__Required action__.
Write out, from the entries below, exactly the lines that run between the lines holding "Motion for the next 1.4" and "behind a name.", inclusive, and stop there.

__Extracted records__.
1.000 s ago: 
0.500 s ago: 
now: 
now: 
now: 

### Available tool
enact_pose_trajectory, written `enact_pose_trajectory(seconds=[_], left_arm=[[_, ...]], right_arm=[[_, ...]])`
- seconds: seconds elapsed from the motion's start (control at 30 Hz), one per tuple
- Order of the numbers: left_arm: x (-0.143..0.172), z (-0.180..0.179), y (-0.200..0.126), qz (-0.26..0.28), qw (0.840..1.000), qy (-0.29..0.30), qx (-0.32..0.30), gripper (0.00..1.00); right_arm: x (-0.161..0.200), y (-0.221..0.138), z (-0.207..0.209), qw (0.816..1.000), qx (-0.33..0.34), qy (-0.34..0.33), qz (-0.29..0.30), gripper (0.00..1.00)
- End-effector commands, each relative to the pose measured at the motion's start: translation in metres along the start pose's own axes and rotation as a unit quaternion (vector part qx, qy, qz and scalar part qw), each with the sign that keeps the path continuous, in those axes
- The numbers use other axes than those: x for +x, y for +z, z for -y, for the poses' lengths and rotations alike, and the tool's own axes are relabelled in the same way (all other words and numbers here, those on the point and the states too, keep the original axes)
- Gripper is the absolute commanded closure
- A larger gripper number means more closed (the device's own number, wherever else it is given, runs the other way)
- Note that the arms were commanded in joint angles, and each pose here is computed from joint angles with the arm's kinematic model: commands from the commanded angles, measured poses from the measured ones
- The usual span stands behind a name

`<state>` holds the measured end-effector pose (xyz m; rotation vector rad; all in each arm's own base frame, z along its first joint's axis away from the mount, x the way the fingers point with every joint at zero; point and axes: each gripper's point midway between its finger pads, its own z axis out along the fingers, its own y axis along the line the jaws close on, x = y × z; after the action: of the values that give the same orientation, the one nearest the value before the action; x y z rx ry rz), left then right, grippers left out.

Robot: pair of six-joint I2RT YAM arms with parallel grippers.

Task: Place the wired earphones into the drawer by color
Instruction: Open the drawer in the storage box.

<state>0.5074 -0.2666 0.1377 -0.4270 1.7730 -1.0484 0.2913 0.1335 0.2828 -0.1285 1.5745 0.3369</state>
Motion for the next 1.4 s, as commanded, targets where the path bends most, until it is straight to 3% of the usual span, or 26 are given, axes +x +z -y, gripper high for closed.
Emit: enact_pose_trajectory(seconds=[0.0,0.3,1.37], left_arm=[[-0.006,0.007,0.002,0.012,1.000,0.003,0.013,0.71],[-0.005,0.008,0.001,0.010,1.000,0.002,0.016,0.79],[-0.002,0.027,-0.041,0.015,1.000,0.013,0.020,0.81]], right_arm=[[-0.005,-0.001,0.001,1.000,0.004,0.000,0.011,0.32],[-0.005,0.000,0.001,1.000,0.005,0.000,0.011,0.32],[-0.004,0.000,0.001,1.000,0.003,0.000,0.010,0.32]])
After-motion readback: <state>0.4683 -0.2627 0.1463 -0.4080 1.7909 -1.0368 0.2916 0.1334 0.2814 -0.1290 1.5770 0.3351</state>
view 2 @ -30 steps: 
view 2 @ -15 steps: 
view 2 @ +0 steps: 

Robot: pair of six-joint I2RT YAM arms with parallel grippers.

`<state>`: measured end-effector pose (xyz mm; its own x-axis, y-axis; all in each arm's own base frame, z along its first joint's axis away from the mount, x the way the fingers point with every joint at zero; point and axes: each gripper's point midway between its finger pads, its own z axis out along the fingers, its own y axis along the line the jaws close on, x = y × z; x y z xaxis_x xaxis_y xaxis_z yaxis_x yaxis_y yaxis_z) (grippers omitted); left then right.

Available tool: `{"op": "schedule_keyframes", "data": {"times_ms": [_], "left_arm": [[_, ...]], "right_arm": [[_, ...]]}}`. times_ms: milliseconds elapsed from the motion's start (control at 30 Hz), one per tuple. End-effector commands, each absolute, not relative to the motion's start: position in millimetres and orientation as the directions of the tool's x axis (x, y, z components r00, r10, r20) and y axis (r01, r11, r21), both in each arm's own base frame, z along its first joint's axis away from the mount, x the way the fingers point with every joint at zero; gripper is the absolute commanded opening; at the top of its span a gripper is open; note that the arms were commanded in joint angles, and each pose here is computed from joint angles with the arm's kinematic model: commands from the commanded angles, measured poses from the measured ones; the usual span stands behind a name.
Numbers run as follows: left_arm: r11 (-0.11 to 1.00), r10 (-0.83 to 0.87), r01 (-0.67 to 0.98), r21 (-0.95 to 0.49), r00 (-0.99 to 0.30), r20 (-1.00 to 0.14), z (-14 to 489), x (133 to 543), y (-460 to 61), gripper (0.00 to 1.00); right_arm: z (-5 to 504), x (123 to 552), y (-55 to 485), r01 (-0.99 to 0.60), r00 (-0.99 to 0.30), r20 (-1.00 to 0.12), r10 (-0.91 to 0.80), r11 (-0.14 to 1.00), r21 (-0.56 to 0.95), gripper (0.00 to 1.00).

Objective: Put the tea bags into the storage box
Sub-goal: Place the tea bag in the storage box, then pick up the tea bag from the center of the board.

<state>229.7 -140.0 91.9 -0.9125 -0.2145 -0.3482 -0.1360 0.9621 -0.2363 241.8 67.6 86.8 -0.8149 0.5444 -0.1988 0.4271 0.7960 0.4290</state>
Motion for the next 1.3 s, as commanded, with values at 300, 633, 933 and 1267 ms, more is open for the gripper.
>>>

__Solution to this problem__.
Motion for the next 1.4 s, as commanded, targets where the path bends most, until it is straight to 3% of the usual span, or 26 are given, axes +x +z -y, gripper high for closed.
Emit: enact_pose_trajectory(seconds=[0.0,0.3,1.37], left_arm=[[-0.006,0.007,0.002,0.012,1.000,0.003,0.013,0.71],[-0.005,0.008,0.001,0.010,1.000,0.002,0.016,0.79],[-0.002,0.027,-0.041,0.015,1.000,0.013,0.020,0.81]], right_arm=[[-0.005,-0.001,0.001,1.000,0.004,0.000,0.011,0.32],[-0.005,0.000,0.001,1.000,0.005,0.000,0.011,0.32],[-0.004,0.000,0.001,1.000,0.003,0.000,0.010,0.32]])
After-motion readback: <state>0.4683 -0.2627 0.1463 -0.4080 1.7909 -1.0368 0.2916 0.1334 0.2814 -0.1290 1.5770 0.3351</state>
view 2 @ -30 steps: 
view 2 @ -15 steps: 
view 2 @ +0 steps: 

Robot: pair of six-joint I2RT YAM arms with parallel grippers.

`<state>`: measured end-effector pose (xyz mm; its own x-axis, y-axis; all in each arm's own base frame, z along its first joint's axis away from the mount, x the way the fingers point with every joint at zero; point and axes: each gripper's point midway between its finger pads, its own z axis out along the fingers, its own y axis along the line the jaws close on, x = y × z; x y z xaxis_x xaxis_y xaxis_z yaxis_x yaxis_y yaxis_z) (grippers omitted); left then right.

Available tool: `{"op": "schedule_keyframes", "data": {"times_ms": [_], "left_arm": [[_, ...]], "right_arm": [[_, ...]]}}`. times_ms: milliseconds elapsed from the motion's start (control at 30 Hz), one per tuple. End-effector commands, each absolute, not relative to the motion's start: position in millimetres and orientation as the directions of the tool's x axis (x, y, z components r00, r10, r20) and y axis (r01, r11, r21), both in each arm's own base frame, z along its first joint's axis away from the mount, x the way the fingers point with every joint at zero; gripper is the absolute commanded opening; at the top of its span a gripper is open; note that the arms were commanded in joint angles, and each pose here is computed from joint angles with the arm's kinematic model: commands from the commanded angles, measured poses from the measured ones; the usual span stands behind a name.

Nothing else is part of this output.